The response should consist of the records, reproduced exactly.

---------------

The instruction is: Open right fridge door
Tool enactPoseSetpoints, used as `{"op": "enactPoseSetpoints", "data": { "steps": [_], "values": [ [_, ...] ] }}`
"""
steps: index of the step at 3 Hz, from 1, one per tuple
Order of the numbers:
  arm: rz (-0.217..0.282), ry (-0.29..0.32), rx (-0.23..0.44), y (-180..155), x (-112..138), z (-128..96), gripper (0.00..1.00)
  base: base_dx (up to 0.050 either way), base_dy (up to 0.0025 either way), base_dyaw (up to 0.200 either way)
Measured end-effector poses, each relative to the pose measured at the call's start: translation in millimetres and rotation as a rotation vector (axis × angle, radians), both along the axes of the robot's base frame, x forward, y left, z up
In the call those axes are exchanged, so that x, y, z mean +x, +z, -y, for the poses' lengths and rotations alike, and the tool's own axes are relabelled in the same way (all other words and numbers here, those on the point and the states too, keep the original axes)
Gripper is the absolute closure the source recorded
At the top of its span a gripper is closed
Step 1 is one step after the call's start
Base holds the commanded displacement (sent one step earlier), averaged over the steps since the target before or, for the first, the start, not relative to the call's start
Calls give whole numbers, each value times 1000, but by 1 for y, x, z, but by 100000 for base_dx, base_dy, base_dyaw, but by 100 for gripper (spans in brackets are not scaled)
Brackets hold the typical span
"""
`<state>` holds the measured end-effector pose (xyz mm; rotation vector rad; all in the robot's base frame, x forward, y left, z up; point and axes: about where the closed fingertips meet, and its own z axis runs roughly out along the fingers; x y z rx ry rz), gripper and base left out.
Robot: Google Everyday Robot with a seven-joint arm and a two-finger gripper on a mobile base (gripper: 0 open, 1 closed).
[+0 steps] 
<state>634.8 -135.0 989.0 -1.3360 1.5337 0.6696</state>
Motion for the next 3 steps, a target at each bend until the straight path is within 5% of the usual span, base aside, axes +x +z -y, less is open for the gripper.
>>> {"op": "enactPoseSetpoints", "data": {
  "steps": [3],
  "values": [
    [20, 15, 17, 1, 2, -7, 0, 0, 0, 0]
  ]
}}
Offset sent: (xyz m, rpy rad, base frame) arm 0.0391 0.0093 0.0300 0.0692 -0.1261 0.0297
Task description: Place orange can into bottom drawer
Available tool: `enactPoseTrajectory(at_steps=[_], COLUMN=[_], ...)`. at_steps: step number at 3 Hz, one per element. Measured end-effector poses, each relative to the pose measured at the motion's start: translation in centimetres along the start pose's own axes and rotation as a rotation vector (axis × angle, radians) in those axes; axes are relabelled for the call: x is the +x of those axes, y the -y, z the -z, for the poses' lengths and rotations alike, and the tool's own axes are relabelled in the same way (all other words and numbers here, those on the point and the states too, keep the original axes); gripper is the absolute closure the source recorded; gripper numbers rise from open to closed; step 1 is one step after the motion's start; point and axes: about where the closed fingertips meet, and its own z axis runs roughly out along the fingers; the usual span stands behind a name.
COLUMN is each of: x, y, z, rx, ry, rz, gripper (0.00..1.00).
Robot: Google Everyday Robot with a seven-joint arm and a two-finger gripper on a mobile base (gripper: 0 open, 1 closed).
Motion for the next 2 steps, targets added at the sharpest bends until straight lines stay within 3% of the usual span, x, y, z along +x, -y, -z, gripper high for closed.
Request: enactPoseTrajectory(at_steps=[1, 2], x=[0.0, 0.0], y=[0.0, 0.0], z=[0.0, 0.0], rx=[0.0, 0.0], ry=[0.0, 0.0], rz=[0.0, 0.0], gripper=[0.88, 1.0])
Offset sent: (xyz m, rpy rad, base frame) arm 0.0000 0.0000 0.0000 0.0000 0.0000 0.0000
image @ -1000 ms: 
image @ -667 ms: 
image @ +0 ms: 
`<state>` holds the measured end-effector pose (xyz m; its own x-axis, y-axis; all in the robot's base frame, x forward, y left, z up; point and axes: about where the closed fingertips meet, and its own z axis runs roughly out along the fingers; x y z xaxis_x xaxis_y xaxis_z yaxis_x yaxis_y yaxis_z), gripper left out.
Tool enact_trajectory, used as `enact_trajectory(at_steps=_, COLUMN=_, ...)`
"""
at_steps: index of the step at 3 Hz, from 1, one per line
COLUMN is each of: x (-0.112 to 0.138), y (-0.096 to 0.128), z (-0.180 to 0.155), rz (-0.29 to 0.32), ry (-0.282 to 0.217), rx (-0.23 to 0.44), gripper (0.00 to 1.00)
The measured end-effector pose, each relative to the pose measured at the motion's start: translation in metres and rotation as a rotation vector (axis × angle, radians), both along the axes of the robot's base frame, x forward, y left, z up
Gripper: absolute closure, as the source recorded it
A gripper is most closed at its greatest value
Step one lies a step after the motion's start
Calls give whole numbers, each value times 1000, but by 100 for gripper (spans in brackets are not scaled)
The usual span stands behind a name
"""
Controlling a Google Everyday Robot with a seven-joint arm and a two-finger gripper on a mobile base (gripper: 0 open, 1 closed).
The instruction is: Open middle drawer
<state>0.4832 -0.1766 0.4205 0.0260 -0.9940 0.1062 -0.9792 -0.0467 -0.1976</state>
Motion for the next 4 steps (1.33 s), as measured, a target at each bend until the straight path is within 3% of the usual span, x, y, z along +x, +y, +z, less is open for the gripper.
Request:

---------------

▶ Your solution
The instruction is: Open right fridge door
Tool enactPoseSetpoints, used as `{"op": "enactPoseSetpoints", "data": { "steps": [_], "values": [ [_, ...] ] }}`
"""
steps: index of the step at 3 Hz, from 1, one per tuple
Order of the numbers:
  arm: rz (-0.217..0.282), ry (-0.29..0.32), rx (-0.23..0.44), y (-180..155), x (-112..138), z (-128..96), gripper (0.00..1.00)
  base: base_dx (up to 0.050 either way), base_dy (up to 0.0025 either way), base_dyaw (up to 0.200 either way)
Measured end-effector poses, each relative to the pose measured at the call's start: translation in millimetres and rotation as a rotation vector (axis × angle, radians), both along the axes of the robot's base frame, x forward, y left, z up
In the call those axes are exchanged, so that x, y, z mean +x, +z, -y, for the poses' lengths and rotations alike, and the tool's own axes are relabelled in the same way (all other words and numbers here, those on the point and the states too, keep the original axes)
Gripper is the absolute closure the source recorded
At the top of its span a gripper is closed
Step 1 is one step after the call's start
Base holds the commanded displacement (sent one step earlier), averaged over the steps since the target before or, for the first, the start, not relative to the call's start
Calls give whole numbers, each value times 1000, but by 1 for y, x, z, but by 100000 for base_dx, base_dy, base_dyaw, but by 100 for gripper (spans in brackets are not scaled)
Brackets hold the typical span
"""
`<state>` holds the measured end-effector pose (xyz mm; rotation vector rad; all in the robot's base frame, x forward, y left, z up; point and axes: about where the closed fingertips meet, and its own z axis runs roughly out along the fingers; x y z rx ry rz), gripper and base left out.
Robot: Google Everyday Robot with a seven-joint arm and a two-finger gripper on a mobile base (gripper: 0 open, 1 closed).
[+0 steps] 
<state>634.8 -135.0 989.0 -1.3360 1.5337 0.6696</state>
Motion for the next 3 steps, a target at each bend until the straight path is within 5% of the usual span, base aside, axes +x +z -y, less is open for the gripper.
>>> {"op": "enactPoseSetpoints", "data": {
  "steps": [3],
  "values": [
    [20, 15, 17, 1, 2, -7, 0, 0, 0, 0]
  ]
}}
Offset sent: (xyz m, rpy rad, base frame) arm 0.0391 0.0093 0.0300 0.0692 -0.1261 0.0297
Task description: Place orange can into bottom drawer
Available tool: `enactPoseTrajectory(at_steps=[_], COLUMN=[_], ...)`. at_steps: step number at 3 Hz, one per element. Measured end-effector poses, each relative to the pose measured at the motion's start: translation in centimetres along the start pose's own axes and rotation as a rotation vector (axis × angle, radians) in those axes; axes are relabelled for the call: x is the +x of those axes, y the -y, z the -z, for the poses' lengths and rotations alike, and the tool's own axes are relabelled in the same way (all other words and numbers here, those on the point and the states too, keep the original axes); gripper is the absolute closure the source recorded; gripper numbers rise from open to closed; step 1 is one step after the motion's start; point and axes: about where the closed fingertips meet, and its own z axis runs roughly out along the fingers; the usual span stands behind a name.
COLUMN is each of: x, y, z, rx, ry, rz, gripper (0.00..1.00).
Robot: Google Everyday Robot with a seven-joint arm and a two-finger gripper on a mobile base (gripper: 0 open, 1 closed).
Motion for the next 2 steps, targets added at the sharpest bends until straight lines stay within 3% of the usual span, x, y, z along +x, -y, -z, gripper high for closed.
Request: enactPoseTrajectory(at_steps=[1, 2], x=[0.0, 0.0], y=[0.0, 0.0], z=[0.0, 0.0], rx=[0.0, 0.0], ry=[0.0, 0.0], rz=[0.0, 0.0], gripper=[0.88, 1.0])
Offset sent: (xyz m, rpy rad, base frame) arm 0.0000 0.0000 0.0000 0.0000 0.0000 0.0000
image @ -1000 ms: 
image @ -667 ms: 
image @ +0 ms: 
`<state>` holds the measured end-effector pose (xyz m; its own x-axis, y-axis; all in the robot's base frame, x forward, y left, z up; point and axes: about where the closed fingertips meet, and its own z axis runs roughly out along the fingers; x y z xaxis_x xaxis_y xaxis_z yaxis_x yaxis_y yaxis_z), gripper left out.
Tool enact_trajectory, used as `enact_trajectory(at_steps=_, COLUMN=_, ...)`
"""
at_steps: index of the step at 3 Hz, from 1, one per line
COLUMN is each of: x (-0.112 to 0.138), y (-0.096 to 0.128), z (-0.180 to 0.155), rz (-0.29 to 0.32), ry (-0.282 to 0.217), rx (-0.23 to 0.44), gripper (0.00 to 1.00)
The measured end-effector pose, each relative to the pose measured at the motion's start: translation in metres and rotation as a rotation vector (axis × angle, radians), both along the axes of the robot's base frame, x forward, y left, z up
Gripper: absolute closure, as the source recorded it
A gripper is most closed at its greatest value
Step one lies a step after the motion's start
Calls give whole numbers, each value times 1000, but by 100 for gripper (spans in brackets are not scaled)
The usual span stands behind a name
"""
Controlling a Google Everyday Robot with a seven-joint arm and a two-finger gripper on a mobile base (gripper: 0 open, 1 closed).
The instruction is: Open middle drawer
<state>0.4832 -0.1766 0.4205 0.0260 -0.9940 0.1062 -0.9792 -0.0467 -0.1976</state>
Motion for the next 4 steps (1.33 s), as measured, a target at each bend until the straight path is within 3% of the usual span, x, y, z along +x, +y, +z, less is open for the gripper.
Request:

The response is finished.